=== Supplied material ===

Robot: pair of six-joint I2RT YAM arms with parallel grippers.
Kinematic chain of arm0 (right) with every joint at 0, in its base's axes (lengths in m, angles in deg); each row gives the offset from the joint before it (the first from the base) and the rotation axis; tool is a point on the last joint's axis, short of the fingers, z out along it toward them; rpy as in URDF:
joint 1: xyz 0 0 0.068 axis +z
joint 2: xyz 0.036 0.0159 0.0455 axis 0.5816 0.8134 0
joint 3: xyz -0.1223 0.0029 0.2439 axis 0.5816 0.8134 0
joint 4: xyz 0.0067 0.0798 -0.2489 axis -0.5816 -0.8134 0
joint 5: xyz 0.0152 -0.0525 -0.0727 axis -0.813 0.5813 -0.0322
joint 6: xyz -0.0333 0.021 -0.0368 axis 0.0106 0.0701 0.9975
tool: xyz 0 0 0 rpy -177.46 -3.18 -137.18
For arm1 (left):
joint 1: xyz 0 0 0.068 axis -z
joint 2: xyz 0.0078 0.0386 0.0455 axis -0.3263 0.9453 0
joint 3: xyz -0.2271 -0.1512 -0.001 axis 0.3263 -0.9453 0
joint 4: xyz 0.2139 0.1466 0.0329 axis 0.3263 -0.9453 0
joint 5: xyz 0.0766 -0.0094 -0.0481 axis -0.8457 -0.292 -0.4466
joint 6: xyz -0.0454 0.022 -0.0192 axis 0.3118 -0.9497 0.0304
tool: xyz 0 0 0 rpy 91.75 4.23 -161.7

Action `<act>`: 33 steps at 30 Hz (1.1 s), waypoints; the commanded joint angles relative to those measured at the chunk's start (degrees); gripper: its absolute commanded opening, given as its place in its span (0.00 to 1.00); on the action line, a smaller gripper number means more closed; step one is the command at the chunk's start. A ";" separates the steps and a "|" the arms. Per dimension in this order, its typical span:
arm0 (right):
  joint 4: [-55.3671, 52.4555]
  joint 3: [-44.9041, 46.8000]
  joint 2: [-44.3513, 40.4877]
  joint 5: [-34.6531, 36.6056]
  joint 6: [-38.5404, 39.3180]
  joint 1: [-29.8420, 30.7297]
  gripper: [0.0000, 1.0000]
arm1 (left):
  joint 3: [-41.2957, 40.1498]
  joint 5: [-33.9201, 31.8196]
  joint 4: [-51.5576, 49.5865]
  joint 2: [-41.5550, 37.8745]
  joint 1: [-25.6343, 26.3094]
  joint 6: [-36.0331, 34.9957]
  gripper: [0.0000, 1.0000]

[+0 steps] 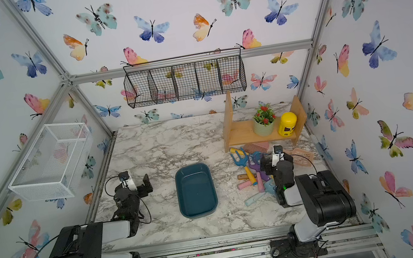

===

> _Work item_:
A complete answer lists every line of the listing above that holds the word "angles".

> _Worked solution_:
Kinematic chain of arm0 (right) with every joint at 0, in its base's axes (lengths in m, angles in deg); each row gives the offset from the joint before it (the first from the base) and the rotation axis; tool is a point on the last joint's axis, short of the fingers, z out along it toward them; rpy as in URDF:
Action `<act>`: 33 steps at 30 Hz (1.1 s), waypoints; the commanded joint angles relative to those measured at the chunk's start (degrees); gripper: its absolute commanded opening, given as its place in its span (0.00 to 1.00); on the action line, a smaller gripper number means more closed; step one is the command at the chunk's start. A ";" separates the steps and a "|" the arms. Per dimension in this order, its typical span:

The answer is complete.